Creating the graph (using the BioCypher interface)

All that remains to be done now is to instantiate the BioCypher interface (as the main means of communicating with BioCypher) and call the function to create the graph. While this can be done “online”, i.e., by connecting to a running DBMS instance, we will in this example use the offline mode of BioCypher, which does not require setting up a graph database instance. The following code will use the data stream and configuration set up above to write the files for knowledge graph creation:

from biocypher import BioCypher
bc = BioCypher(
  biocypher_config_path='tutorial/01_biocypher_config.yaml',
  schema_config_path='tutorial/01_schema_config.yaml',
  )
bc.write_nodes(node_generator())

We pass our configuration files at instantiation of the interface, and we pass the data stream to the write_nodes function. BioCypher will then create the graph and write it to the output directory, which is set to biocypher-out/ by default, creating a subfolder with the current datetime for each driver instance.

Note

The biocypher_config_path parameter at instantiation of the BioCypher class should in most cases not be needed; we are using it here to increase convenience of the tutorial and to showcase its use. We are overriding the default value of only two settings: the offline mode (offline in biocypher) and the database name (database_name in neo4j).
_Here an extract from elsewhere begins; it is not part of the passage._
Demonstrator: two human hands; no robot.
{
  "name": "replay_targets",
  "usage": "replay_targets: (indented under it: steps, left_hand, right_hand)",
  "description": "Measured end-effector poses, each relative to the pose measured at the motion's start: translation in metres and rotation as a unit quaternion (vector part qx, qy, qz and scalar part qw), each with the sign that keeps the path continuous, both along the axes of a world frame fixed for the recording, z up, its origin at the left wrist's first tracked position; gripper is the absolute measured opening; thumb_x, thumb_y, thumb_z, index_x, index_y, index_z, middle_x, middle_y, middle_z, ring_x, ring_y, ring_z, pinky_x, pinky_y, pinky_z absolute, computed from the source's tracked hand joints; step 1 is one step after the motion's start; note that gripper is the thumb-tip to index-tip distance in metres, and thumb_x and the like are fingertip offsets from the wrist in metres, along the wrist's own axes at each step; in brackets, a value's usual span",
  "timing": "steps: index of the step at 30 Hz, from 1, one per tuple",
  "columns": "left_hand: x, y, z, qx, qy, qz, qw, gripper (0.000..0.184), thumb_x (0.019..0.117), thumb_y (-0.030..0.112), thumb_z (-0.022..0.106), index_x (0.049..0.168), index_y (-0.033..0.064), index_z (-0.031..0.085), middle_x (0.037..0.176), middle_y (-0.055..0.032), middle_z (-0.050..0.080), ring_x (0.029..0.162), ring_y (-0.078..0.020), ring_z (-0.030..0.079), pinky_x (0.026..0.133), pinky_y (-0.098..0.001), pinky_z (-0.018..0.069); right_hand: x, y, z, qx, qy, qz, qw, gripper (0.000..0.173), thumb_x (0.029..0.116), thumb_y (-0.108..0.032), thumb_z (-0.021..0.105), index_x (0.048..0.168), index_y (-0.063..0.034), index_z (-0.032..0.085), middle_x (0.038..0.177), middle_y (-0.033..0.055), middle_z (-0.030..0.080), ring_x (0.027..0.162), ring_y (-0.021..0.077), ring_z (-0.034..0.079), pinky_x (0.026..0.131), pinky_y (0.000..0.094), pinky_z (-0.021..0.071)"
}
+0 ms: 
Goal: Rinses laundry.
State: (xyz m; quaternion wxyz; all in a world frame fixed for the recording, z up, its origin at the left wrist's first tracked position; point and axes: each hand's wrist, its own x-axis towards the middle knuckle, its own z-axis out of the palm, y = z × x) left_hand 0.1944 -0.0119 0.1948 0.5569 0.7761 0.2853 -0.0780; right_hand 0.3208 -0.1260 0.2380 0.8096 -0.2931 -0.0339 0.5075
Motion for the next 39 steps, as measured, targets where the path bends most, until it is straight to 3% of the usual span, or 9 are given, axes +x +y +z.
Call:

By default, BioCypher will look for a file named biocypher_config.yaml in the current working directory and in its subfolder config, as well as in various user directories. For more information, see the section on configuration.

Importing data into Neo4j

If you want to build an actual Neo4j graph from the tutorial output files, please follow the Neo4j import tutorial.

Quality control and convenience functions

BioCypher provides a number of convenience functions for quality control and data exploration. In addition to writing the import call for Neo4j, we can print a log of ontological classes that were present in the input data but are not accounted for in the schema configuration, as well as a log of duplicates in the input data (for the level of granularity that was used for the import). We can also print the ontological hierarchy derived from the underlying model(s) according to the classes that were given in the schema configuration:

bc.log_missing_input_labels() # show input unaccounted for in the schema
bc.log_duplicates()           # show duplicates in the input data
bc.show_ontology_structure()  # show ontological hierarchy

Section 2: Merging data

Plain merge

Tutorial files

The code for this tutorial can be found at tutorial/02__merge.py. Schema files are at tutorial/02_schema_config.yaml, configuration in tutorial/02_biocypher_config.yaml. Data generation happens in tutorial/data_generator.py.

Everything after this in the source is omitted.